EXERCISE AIM.
Search the data for the word "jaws" and copy every line that contains it.

DATA BELOW.
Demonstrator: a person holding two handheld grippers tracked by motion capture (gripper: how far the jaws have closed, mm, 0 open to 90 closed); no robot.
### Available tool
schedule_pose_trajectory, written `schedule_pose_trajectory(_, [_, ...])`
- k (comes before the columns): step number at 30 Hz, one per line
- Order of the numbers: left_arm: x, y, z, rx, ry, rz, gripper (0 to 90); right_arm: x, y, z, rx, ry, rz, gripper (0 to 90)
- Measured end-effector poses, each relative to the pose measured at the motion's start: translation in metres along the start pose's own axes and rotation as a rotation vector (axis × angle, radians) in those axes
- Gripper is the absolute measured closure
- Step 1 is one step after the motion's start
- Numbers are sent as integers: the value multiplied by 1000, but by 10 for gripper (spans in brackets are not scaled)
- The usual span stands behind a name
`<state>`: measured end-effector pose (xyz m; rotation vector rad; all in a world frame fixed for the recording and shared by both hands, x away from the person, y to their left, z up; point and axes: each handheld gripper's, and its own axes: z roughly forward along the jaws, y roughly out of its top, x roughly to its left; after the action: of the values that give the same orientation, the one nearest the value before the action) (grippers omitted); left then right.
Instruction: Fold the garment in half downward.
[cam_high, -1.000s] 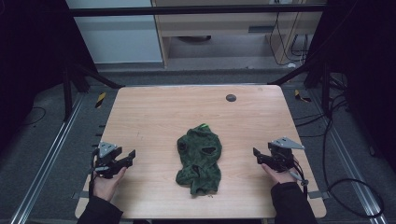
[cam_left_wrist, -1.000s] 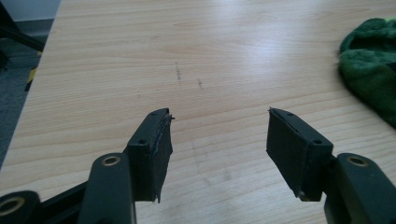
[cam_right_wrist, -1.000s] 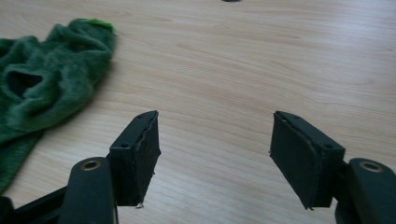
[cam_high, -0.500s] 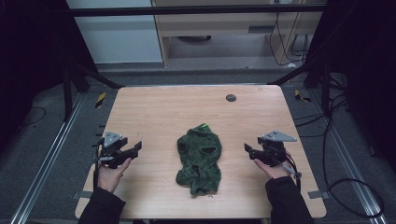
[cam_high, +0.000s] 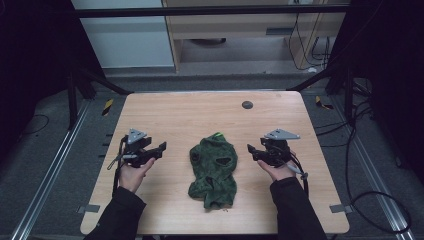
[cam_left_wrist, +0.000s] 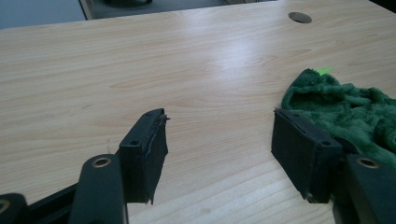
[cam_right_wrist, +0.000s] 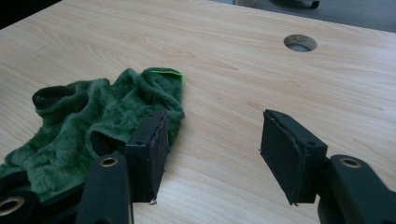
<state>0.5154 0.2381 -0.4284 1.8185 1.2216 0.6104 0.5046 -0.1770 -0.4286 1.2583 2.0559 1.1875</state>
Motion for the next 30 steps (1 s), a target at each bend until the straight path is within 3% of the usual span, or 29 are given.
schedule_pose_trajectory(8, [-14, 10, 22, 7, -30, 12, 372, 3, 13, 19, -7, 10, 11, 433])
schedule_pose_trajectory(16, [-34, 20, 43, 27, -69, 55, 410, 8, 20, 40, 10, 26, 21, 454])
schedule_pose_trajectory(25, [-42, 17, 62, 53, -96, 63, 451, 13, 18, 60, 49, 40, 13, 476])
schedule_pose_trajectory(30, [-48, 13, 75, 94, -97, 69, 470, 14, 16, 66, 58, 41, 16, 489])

WRITTEN RESPONSE.
Demonstrator: a person holding two handheld grippers tracked by motion capture (gripper: how far the jaws have closed, mm, 0 open to 90 closed); no robot.
`<state>`: measured end-effector pose (xyz m; rotation vector rad; all in a world frame fixed for the recording and shared by both hands, x away from the person, y to their left, z up; point and axes: each handheld gripper's, and its own axes: z roughly forward along the jaws, y roughly out of its top, x roughly to its left; after the action: of the values that give the same orientation, the one nearest the value before the action) (grippers omitted); left then right.

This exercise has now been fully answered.